Difference between revisions of "1958 AHSME Problems/Problem 48"

Latest revision as of 00:49, 1 January 2024

Problem

Diameter $\overline{AB}$ of a circle with center $O$ is $10$ units. $C$ is a point $4$ units from $A$ , and on $\overline{AB}$ . $D$ is a point $4$ units from $B$ , and on $\overline{AB}$ . $P$ is any point on the circle.

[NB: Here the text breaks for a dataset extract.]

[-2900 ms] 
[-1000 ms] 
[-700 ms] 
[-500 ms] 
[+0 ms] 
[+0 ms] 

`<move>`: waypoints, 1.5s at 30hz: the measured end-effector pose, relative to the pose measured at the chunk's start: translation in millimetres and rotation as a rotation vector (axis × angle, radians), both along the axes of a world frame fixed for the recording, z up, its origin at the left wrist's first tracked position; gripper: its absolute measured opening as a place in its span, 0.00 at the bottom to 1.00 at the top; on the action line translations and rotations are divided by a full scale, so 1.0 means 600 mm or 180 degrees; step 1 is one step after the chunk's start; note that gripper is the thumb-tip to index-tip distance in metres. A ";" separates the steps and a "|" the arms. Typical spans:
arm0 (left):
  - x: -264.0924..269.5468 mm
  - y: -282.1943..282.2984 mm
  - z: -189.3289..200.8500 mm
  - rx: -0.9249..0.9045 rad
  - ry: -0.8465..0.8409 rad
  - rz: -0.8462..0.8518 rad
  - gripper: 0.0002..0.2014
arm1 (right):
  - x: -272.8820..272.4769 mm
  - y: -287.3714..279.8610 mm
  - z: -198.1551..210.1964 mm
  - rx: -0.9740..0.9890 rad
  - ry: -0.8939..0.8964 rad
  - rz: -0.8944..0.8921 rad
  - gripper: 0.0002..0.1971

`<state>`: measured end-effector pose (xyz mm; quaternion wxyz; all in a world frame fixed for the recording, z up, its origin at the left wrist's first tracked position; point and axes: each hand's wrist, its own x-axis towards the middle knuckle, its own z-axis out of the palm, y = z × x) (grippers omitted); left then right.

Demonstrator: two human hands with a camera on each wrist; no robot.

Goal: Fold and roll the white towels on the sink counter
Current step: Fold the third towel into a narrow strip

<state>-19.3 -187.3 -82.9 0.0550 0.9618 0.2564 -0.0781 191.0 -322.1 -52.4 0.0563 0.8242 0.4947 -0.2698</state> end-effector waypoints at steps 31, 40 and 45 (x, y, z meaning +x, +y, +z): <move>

Then the broken-line path from $C$ to $P$ to $D$ :

$\textbf{(A)}\ \text{has the same length for all positions of }{P}\qquad\\ \textbf{(B)}\ \text{exceeds }{10}\text{ units for all positions of }{P}\qquad \\ \textbf{(C)}\ \text{cannot exceed }{10}\text{ units}\qquad \\ \textbf{(D)}\ \text{is shortest when }{\triangle CPD}\text{ is a right triangle}\qquad \\ \textbf{(E)}\ \text{is longest when }{P}\text{ is equidistant from }{C}\text{ and }{D}.$

Solution

If $P$ is on $A$ , then the length is 10, eliminating answer choice $(B)$ .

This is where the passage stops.